Why use it and the advice of Erboristeria Como

For the preparation of calendula-based ointments and creams is often used the marigold mother tincture or the Calendula oil (or “Calendula macerated oil“) is often used, but the oil can also be used alone on the skin. The Calendula oil was already known and described by Dr. Scotti in 1872 in “Flora medica of the province of Como”). The preparation of this oil occurs cold.

thanks to its properties, is an excellent vegetable oil for cosmetic use for the well-being of the skin. For its soothing and regenerating properties is indicated as a softening and refreshing oil for the skin of children and elderly people, as an adjunct in soothing redness and irritation. The carotenoids contained in calendula flowers stimulate the production of new epithelial cells, counteracting the action of free radicals. In relation to the principles of Ayurveda, calendula oil is a balancing agent for PITTA skin (characterized by skin sensitivity, irritation, acne).
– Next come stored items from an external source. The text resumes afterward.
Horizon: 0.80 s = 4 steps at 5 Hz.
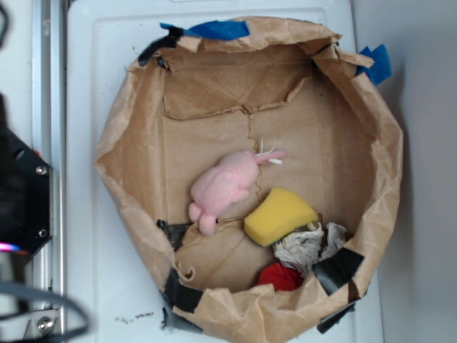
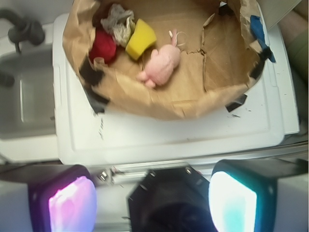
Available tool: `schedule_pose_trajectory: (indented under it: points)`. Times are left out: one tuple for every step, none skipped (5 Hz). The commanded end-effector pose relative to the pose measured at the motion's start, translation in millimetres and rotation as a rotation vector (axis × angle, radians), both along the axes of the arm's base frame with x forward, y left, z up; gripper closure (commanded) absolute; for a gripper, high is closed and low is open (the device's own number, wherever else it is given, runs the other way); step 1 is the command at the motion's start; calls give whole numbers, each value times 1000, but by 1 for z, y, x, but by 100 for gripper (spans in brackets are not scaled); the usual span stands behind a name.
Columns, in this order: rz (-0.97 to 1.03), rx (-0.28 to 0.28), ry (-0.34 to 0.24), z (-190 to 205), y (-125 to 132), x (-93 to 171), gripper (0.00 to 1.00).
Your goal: Grab the pink bunny.
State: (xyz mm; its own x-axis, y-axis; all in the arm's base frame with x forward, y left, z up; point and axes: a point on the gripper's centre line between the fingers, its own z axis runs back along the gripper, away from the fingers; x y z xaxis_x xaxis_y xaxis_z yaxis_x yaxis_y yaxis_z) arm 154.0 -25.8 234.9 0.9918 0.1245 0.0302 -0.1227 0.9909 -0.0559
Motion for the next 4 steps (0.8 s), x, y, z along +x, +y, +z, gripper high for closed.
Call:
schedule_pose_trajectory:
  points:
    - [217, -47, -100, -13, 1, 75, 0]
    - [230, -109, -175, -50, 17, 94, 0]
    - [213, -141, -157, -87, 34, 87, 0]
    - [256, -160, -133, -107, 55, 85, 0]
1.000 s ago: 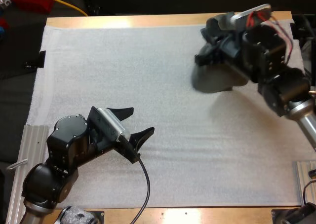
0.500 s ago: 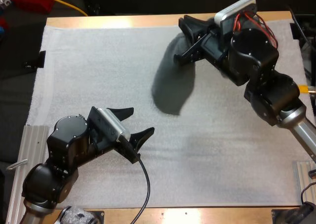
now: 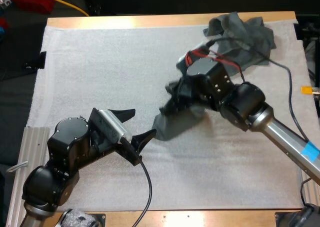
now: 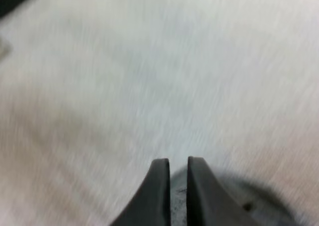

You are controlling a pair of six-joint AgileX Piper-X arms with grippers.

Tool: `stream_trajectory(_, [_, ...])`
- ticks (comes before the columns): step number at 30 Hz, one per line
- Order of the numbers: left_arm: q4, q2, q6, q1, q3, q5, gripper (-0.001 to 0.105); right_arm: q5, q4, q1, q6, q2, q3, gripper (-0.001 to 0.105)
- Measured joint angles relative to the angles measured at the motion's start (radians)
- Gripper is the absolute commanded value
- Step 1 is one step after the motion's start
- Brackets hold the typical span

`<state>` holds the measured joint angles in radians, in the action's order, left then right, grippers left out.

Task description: Pick towel from pile, fold and stack

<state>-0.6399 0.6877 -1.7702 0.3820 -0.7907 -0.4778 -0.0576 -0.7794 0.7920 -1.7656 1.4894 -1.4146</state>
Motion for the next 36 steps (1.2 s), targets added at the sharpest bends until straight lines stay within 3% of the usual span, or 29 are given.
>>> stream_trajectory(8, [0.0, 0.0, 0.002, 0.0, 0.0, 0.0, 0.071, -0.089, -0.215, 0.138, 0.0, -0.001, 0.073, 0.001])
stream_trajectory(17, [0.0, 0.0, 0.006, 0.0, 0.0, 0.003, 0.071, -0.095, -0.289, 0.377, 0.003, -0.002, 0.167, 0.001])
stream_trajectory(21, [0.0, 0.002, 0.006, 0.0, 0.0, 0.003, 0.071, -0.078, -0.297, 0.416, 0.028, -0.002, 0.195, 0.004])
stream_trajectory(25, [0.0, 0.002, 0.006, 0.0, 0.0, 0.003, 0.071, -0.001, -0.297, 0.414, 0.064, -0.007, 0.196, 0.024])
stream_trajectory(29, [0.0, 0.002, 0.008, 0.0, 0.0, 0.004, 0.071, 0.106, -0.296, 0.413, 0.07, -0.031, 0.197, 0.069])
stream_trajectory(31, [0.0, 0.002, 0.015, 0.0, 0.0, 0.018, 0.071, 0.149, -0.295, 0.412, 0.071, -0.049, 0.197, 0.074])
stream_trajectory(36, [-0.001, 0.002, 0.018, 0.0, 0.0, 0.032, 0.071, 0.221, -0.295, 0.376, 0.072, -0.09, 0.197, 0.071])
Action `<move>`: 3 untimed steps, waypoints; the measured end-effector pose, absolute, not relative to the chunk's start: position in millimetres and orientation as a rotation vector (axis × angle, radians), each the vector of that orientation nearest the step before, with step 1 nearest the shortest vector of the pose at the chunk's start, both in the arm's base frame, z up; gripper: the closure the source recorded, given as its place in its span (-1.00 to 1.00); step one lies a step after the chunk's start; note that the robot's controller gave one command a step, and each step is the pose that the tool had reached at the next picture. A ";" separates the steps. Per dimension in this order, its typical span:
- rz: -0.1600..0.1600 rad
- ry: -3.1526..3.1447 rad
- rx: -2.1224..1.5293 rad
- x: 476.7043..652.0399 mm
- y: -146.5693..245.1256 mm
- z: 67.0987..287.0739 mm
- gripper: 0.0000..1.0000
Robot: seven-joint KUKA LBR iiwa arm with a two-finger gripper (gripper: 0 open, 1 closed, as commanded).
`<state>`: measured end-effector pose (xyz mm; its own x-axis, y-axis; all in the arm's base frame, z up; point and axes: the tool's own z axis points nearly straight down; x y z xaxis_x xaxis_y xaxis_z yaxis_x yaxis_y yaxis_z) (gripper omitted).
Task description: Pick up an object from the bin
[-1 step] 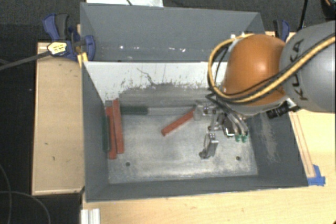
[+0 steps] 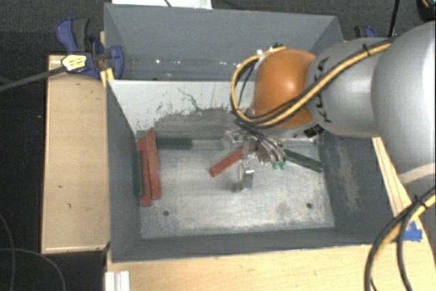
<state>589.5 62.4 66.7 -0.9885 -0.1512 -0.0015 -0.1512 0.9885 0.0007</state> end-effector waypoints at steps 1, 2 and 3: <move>0.000 3.116 -0.327 590.3 57.1 102.3 -1.00; 0.003 3.117 -0.322 589.0 72.5 101.8 -1.00; 0.001 3.134 -0.232 587.9 64.4 69.0 -1.00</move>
Offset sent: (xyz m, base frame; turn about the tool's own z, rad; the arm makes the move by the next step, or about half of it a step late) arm -0.0010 -0.0052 0.0333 -0.0589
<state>587.9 64.4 69.0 -0.9891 -0.1474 0.0005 -0.1474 0.9891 0.0008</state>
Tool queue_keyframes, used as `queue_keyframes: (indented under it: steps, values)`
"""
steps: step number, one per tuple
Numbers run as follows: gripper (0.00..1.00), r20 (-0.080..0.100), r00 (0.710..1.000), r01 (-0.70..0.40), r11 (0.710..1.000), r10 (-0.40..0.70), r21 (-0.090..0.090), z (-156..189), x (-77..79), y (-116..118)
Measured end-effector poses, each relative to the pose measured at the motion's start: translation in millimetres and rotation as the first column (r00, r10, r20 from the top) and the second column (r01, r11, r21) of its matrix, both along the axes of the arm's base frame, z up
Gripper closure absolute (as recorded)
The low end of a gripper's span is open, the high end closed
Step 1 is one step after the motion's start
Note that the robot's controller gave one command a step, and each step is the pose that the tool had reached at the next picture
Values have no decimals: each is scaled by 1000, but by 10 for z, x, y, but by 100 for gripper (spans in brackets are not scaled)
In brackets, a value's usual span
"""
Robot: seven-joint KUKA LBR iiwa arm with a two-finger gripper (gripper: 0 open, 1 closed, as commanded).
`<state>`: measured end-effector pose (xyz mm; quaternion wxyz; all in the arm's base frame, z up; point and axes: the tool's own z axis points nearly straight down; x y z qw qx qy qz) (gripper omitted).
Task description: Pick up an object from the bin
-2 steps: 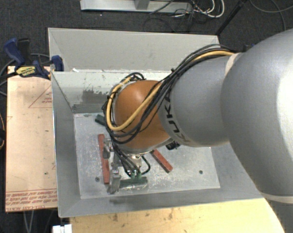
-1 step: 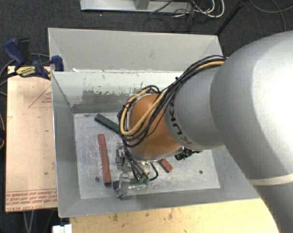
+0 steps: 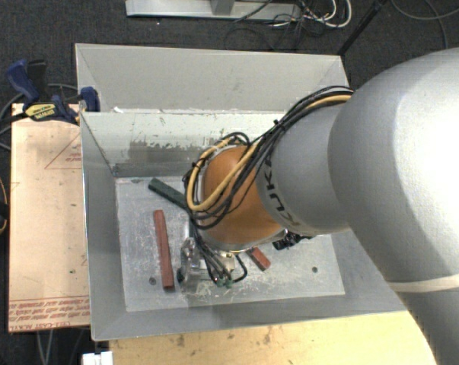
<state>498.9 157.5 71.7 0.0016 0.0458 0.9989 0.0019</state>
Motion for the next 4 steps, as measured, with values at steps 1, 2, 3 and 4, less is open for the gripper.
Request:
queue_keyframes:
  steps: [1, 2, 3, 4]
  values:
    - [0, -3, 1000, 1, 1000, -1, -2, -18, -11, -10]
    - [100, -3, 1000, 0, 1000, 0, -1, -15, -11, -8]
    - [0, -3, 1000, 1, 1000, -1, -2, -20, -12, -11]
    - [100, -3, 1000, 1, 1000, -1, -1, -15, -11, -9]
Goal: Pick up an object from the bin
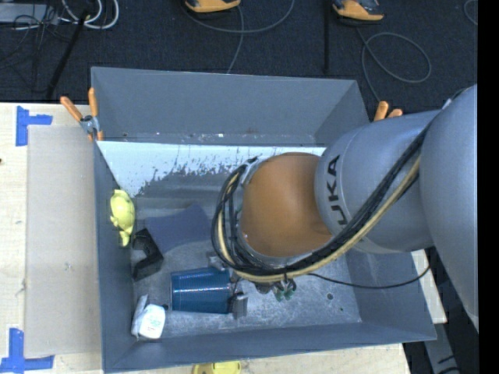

If you want one Calendula oil ready to use, we recommend an oil of excellence Made in Italy, organic, certified Cosmos organic, by Flora bio (Tuscan company). The organic bio calendula oleolite found on Erboristeria Como, 100% Made in Italy, contains 100% pure vegetable oil produced with olive oil * (European Olea), sesame * (Sesamum indicum) and sunflower * (Helianthus annuus ) cold pressed and marigold flowers certif. demeter ** (Calendula officinalis) macerated (30%), vitamin E of vegetable origin. Ingredients from Organic * and Biodynamic Agriculture ** Demeter Check; it is without preservatives, dyes, cosmetic allergens, PEG, synthetic substances, petroleum derivatives, not subjected to chemical refining processes.

Do you want to try your hand? here is a recipe to prepare DIY Calendula oil:

Collect 200 grams of marigold flowers and get half a liter of extra virgin olive oil. Put the marigold flowers, pressing it, in a glass jar with an airtight lid, cover it with oil and close the jar. Expose to the sun for 15 days (in winter instead put the jar in a warm place but not directly on the heat source. Once a day shake the jar. Filter the oil then filtering it through a light cloth and squeeze the residue. Store in a dark glass bottle in a cool, dry place, add the content of a soft vitamin E capsule for a longer shelf life.

Calendula oil: how to use it

It is necessary to place a small amount of product on the hands and gently massage the face and body until completely absorbed, morning and evening. It is an ideal base in aromatherapy to be mixed with essential oils: add 2-3 drops of 100% pure essential oils to a dose of Calendula oil, chosen among the preferred ones and most suitable for the specific use.